→ **TASK OBJECTIVE**
The result should be an exact copy of the data, free of pictures.

-- DATA SHOWN follows --

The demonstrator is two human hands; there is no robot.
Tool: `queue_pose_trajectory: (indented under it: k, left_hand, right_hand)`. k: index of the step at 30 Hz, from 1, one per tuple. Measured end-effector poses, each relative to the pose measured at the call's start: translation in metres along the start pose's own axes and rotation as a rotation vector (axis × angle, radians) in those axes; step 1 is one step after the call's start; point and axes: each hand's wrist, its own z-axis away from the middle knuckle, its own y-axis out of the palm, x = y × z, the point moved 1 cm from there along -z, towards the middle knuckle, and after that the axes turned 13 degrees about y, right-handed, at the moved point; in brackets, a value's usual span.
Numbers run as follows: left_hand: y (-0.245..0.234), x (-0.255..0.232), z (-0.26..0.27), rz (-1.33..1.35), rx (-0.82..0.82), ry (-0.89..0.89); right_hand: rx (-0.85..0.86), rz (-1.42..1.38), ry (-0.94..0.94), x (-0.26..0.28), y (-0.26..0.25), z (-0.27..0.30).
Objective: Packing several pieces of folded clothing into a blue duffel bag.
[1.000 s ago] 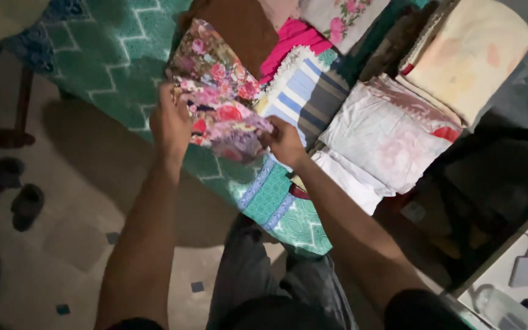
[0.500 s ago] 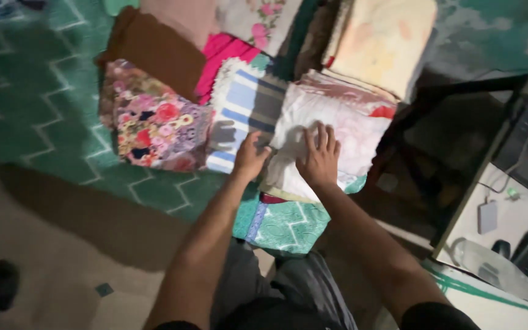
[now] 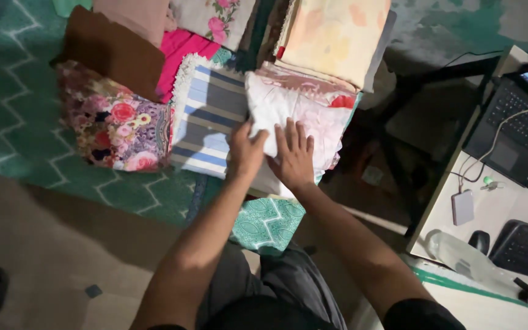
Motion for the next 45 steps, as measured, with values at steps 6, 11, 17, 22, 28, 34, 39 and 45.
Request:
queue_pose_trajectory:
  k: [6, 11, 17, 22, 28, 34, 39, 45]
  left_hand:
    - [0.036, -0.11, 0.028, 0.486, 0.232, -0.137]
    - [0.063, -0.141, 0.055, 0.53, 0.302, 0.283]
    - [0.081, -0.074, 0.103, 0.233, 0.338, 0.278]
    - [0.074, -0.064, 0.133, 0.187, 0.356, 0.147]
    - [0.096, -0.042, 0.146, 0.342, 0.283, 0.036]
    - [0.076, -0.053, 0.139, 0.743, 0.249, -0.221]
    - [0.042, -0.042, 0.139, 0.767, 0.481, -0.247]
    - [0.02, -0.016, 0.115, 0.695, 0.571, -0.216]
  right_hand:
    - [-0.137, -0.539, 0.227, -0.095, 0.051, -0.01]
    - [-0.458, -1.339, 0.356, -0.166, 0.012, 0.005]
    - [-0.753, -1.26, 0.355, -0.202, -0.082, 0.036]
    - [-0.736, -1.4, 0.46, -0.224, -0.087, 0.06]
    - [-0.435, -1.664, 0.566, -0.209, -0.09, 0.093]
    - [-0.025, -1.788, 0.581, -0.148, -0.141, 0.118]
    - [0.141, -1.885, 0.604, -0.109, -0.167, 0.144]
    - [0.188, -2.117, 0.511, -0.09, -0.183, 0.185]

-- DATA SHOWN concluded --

→ **THE ANSWER**
The demonstrator is two human hands; there is no robot.
Tool: `queue_pose_trajectory: (indented under it: k, left_hand, right_hand)`. k: index of the step at 30 Hz, from 1, one per tuple. Measured end-effector poses, each relative to the pose measured at the call's start: translation in metres along the start pose's own axes and rotation as a rotation vector (axis × angle, radians) in those axes; step 1 is one step after the call's start; point and axes: each hand's wrist, its own z-axis away from the middle knuckle, its own y-axis out of the palm, x = y × z, the point moved 1 cm from there along -z, towards the middle knuckle, and after that the axes turned 13 degrees about y, right-handed, at the moved point; in brackets, a value's usual span.
Numbers run as follows: left_hand: y (-0.245..0.234), x (-0.255..0.232), z (-0.26..0.27), rz (-1.33..1.35), rx (-0.82..0.82), ry (-0.89..0.89); right_hand: rx (-0.85..0.86), rz (-1.42..1.38), ry (-0.94..0.94), x (-0.26..0.28), y (-0.26..0.25), z (-0.27..0.30).
Objective: Packing several pieces of folded clothing into a blue duffel bag.
[1.000 s ago] 
[0.500 s ago] 
[now] 
Motion for the next 45 steps, as measured, with values at steps 6, 11, 17, 22, 28, 34, 39 and 45.
Request:
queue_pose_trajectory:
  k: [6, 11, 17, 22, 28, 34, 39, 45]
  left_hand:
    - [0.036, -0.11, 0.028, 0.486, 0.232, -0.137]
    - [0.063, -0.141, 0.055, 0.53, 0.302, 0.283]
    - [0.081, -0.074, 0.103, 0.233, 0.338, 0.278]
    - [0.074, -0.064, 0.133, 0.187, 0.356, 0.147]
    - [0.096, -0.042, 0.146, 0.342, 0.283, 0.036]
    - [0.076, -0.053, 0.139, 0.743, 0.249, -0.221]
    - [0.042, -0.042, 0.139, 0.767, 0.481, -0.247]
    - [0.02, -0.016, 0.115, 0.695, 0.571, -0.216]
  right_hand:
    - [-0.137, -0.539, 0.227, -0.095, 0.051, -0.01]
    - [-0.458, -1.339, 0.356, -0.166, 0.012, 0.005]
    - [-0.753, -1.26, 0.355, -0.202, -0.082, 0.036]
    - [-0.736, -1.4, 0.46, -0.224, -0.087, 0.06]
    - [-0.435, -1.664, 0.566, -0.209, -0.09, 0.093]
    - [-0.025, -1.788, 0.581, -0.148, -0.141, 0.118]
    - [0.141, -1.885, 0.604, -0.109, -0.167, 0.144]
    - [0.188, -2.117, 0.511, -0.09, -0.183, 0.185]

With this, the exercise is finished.